Put in more formal terms, computers perform *modular arithmetic*, to be precise arithmetic modulo  $2^n$ : Write  $a \sim b$  if a and b have the same remainder after division by  $2^n$ , or equivalently if  $2^n$  divides a - b. If  $a_1 \sim a_2$  and  $b_1 \sim b_2$ , then it is easy to show that  $a_1 + b_1 \sim a_2 + b_2$ . In other words, whether or not we take the remainder modulo  $2^n$  in our calculations doesn't affect the result, as long as we are only interested in the result modulo  $2^n$ . But as a computer doing calculations on n-bit words, that is exactly what we are.

Negative numbers and two's complement: But what about negative numbers? Those are also not n-bit numbers by the above definition. As motivation, consider the difference a - b between two positive numbers. How is a computer supposed to compute this? One idea is to note that a - b = a + (-b). Hence if we can somehow represent -b then we can just compute the sum a + (-b). Of course, this sum might also be negative, so we do in any case need to find some way to represent negative numbers.

Here's the idea: Since computers only care about integers modulo  $2^n$ , it doesn't matter whether we do calulations using the number c or the number  $c+2^n$ . So if  $-2^n \le c < 0$  and a is nonnegative, then instead of computing the sum a+c, let us compute the sum  $a+(c+2^n)$ . This would then be a sum of nonnegative numbers, and we know how to do that (even if we have to discard a bit after doing the calculation). Therefore, let us use the binary representation of  $c+2^n$  as the binary representation of c itself.

So we know how to compute the sum a + (-b), as long as we can compute a representation for the negative number -b.
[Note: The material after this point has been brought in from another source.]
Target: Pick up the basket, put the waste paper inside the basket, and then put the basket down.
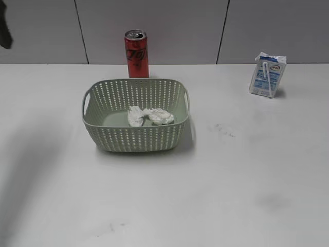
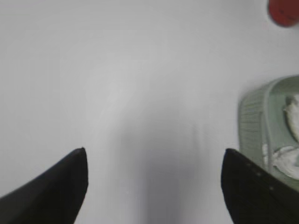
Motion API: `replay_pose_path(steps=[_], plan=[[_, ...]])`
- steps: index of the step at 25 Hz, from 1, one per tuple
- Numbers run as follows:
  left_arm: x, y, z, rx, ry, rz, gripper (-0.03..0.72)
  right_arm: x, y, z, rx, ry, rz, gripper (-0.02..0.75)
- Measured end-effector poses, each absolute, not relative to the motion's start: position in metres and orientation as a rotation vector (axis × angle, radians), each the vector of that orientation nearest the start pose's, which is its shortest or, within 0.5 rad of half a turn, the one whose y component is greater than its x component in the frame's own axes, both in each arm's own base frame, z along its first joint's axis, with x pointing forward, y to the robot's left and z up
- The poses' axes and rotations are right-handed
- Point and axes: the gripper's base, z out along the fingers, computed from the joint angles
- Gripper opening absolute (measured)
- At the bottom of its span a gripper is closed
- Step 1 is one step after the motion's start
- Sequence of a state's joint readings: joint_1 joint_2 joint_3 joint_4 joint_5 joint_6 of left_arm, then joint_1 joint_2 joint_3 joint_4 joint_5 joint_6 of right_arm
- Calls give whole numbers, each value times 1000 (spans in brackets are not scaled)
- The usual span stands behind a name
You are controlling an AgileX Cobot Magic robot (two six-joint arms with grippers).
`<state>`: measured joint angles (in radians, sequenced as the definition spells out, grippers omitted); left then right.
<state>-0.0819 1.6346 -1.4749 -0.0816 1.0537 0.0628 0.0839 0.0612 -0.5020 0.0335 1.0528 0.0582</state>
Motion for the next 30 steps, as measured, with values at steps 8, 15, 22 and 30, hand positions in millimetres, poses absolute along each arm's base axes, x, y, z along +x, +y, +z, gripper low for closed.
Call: replay_pose_path(steps=[8,15,22,30], plan=[[226,-2,361,121,2559,-31,666,4,3,278,-25,2098,127,592],[105,-5,346,121,2411,-34,639,4,3,278,-25,2098,127,592],[34,-9,312,107,2256,-79,615,4,3,278,-23,2098,127,592],[4,-10,278,59,2178,-103,594,4,3,278,-24,2098,127,592]])
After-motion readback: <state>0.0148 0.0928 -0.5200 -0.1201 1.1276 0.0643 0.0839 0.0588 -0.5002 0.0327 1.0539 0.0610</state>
That is, given b we need to com-

pute a representation of the number x with the property that b+x=0. But by the above discussion, we can instead try to find a binary representation of the number y such that  $b+y=2^n$ . After all, 0 and  $2^n$  are the same number modulo  $2^n$ . We claim that the following procedure works: Writing  $b=(b_{n-1}\cdots b_0)_2$ , let  $y=(\overline{b}_{n-1}\cdots\overline{b}_0)_2+1$ . That is, first we 'flip' all the bits of b (i.e. change ones to zeros and vice versa) and then add 1. Since  $b_i+\overline{b}_i=1$ , we get

$$b+y=(b_{n-1}\cdots b_0)_2+(\overline{b}_{n-1}\cdots \overline{b}_0)_2+1=\underbrace{(1\cdots 1)_2+1}_{n\ 1's}=(2^n-1)+1=2^n.$$

Which is exactly what we wanted. The *n*-bit binary representation of y is called the *two's complement* of  $b_{n-1} \cdots b_0$ .

Signed and unsigned integers: If  $a_{n-1} \cdots a_0$  is a string of n bits, then we may view this as the n-bit binary number  $\sum_{i=0}^{n} a_i 2^i$ . In fact, consider a binary string of any length, say  $a_{m-1} \cdots a_0$  for some (maybe large) integer m. Perhaps this arose as the result of a computation. We can 'by hand' compute the corresponding integer  $k = \sum_{i=0}^{m} a_i 2^i$ , and by taking its remainder modulo  $2^n$  we obtain what the computer actually computed, namely the string  $a_{n-1} \cdots a_0$ .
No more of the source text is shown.